<<<<

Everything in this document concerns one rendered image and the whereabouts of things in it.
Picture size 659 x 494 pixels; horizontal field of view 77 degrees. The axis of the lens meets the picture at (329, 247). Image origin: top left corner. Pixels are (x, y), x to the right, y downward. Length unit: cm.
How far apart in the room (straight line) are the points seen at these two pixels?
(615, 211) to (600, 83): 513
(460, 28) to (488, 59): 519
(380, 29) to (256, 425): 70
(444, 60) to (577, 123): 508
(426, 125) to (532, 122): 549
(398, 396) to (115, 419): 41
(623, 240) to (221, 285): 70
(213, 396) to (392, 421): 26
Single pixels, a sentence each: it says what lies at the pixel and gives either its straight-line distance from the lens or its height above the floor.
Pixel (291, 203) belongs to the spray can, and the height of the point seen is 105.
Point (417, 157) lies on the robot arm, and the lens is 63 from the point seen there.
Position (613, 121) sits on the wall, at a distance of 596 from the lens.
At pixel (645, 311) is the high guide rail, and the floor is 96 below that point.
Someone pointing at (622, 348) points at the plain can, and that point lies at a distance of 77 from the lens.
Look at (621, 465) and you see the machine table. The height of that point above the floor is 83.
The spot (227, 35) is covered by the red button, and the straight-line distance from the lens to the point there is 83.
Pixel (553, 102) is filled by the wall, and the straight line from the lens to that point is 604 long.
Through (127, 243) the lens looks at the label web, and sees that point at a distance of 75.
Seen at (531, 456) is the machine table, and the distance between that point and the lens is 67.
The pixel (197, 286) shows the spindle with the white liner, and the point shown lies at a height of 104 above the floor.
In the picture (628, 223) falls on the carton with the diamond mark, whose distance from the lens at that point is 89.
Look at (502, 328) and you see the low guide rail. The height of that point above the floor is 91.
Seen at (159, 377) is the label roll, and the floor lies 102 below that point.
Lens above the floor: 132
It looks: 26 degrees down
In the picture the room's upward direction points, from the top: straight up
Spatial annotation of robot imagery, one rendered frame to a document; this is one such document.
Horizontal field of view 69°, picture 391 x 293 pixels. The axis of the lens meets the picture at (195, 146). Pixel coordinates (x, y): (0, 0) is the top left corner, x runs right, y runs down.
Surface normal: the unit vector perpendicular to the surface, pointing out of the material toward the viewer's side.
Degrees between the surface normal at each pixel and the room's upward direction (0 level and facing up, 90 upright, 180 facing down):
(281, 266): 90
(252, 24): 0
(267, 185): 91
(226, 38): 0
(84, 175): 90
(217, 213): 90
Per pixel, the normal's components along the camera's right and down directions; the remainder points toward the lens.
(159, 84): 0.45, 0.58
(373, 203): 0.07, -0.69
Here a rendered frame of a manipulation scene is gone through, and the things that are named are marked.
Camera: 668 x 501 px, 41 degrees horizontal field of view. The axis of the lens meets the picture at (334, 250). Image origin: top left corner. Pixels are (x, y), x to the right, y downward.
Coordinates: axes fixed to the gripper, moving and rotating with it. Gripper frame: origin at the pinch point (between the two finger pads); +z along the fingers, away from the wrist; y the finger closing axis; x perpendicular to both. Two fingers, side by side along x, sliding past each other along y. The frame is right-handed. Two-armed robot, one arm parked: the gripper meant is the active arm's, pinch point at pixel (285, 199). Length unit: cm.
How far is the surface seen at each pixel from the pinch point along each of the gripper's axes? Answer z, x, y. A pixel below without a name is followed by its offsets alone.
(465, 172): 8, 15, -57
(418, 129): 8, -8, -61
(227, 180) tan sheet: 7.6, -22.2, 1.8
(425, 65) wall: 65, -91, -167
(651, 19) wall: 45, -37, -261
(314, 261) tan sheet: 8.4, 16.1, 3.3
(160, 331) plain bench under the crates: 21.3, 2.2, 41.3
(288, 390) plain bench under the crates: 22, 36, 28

>>>>

**PROMPT**
Retype the records in their entirety, matching each one exactly.

**TASK SOLUTION**
Everything in this document concerns one rendered image and the whereabouts of things in it.
Picture size 659 x 494 pixels; horizontal field of view 77 degrees. The axis of the lens meets the picture at (329, 247). Image origin: top left corner. Pixels are (x, y), x to the right, y downward. Length unit: cm.
How far apart in the room (straight line) are the points seen at these two pixels?
(615, 211) to (600, 83): 513
(460, 28) to (488, 59): 519
(380, 29) to (256, 425): 70
(444, 60) to (577, 123): 508
(426, 125) to (532, 122): 549
(398, 396) to (115, 419): 41
(623, 240) to (221, 285): 70
(213, 396) to (392, 421): 26
Single pixels, a sentence each: it says what lies at the pixel and gives either its straight-line distance from the lens or its height above the floor.
Pixel (291, 203) belongs to the spray can, and the height of the point seen is 105.
Point (417, 157) lies on the robot arm, and the lens is 63 from the point seen there.
Position (613, 121) sits on the wall, at a distance of 596 from the lens.
At pixel (645, 311) is the high guide rail, and the floor is 96 below that point.
Someone pointing at (622, 348) points at the plain can, and that point lies at a distance of 77 from the lens.
Look at (621, 465) and you see the machine table. The height of that point above the floor is 83.
The spot (227, 35) is covered by the red button, and the straight-line distance from the lens to the point there is 83.
Pixel (553, 102) is filled by the wall, and the straight line from the lens to that point is 604 long.
Through (127, 243) the lens looks at the label web, and sees that point at a distance of 75.
Seen at (531, 456) is the machine table, and the distance between that point and the lens is 67.
The pixel (197, 286) shows the spindle with the white liner, and the point shown lies at a height of 104 above the floor.
In the picture (628, 223) falls on the carton with the diamond mark, whose distance from the lens at that point is 89.
Look at (502, 328) and you see the low guide rail. The height of that point above the floor is 91.
Seen at (159, 377) is the label roll, and the floor lies 102 below that point.
Lens above the floor: 132
It looks: 26 degrees down
In the picture the room's upward direction points, from the top: straight up
Spatial annotation of robot imagery, one rendered frame to a document; this is one such document.
Horizontal field of view 69°, picture 391 x 293 pixels. The axis of the lens meets the picture at (195, 146). Pixel coordinates (x, y): (0, 0) is the top left corner, x runs right, y runs down.
Surface normal: the unit vector perpendicular to the surface, pointing out of the material toward the viewer's side.
Degrees between the surface normal at each pixel and the room's upward direction (0 level and facing up, 90 upright, 180 facing down):
(281, 266): 90
(252, 24): 0
(267, 185): 91
(226, 38): 0
(84, 175): 90
(217, 213): 90
Per pixel, the normal's components along the camera's right and down directions; the remainder points toward the lens.
(159, 84): 0.45, 0.58
(373, 203): 0.07, -0.69
Here a rendered frame of a manipulation scene is gone through, and the things that are named are marked.
Camera: 668 x 501 px, 41 degrees horizontal field of view. The axis of the lens meets the picture at (334, 250). Image origin: top left corner. Pixels are (x, y), x to the right, y downward.
Coordinates: axes fixed to the gripper, moving and rotating with it. Gripper frame: origin at the pinch point (between the two finger pads); +z along the fingers, away from the wrist; y the finger closing axis; x perpendicular to both. Two fingers, side by side along x, sliding past each other along y. The frame is right-handed. Two-armed robot, one arm parked: the gripper meant is the active arm's, pinch point at pixel (285, 199). Length unit: cm.
How far is the surface seen at each pixel from the pinch point along each of the gripper's axes? Answer z, x, y. A pixel below without a name is followed by its offsets alone.
(465, 172): 8, 15, -57
(418, 129): 8, -8, -61
(227, 180) tan sheet: 7.6, -22.2, 1.8
(425, 65) wall: 65, -91, -167
(651, 19) wall: 45, -37, -261
(314, 261) tan sheet: 8.4, 16.1, 3.3
(160, 331) plain bench under the crates: 21.3, 2.2, 41.3
(288, 390) plain bench under the crates: 22, 36, 28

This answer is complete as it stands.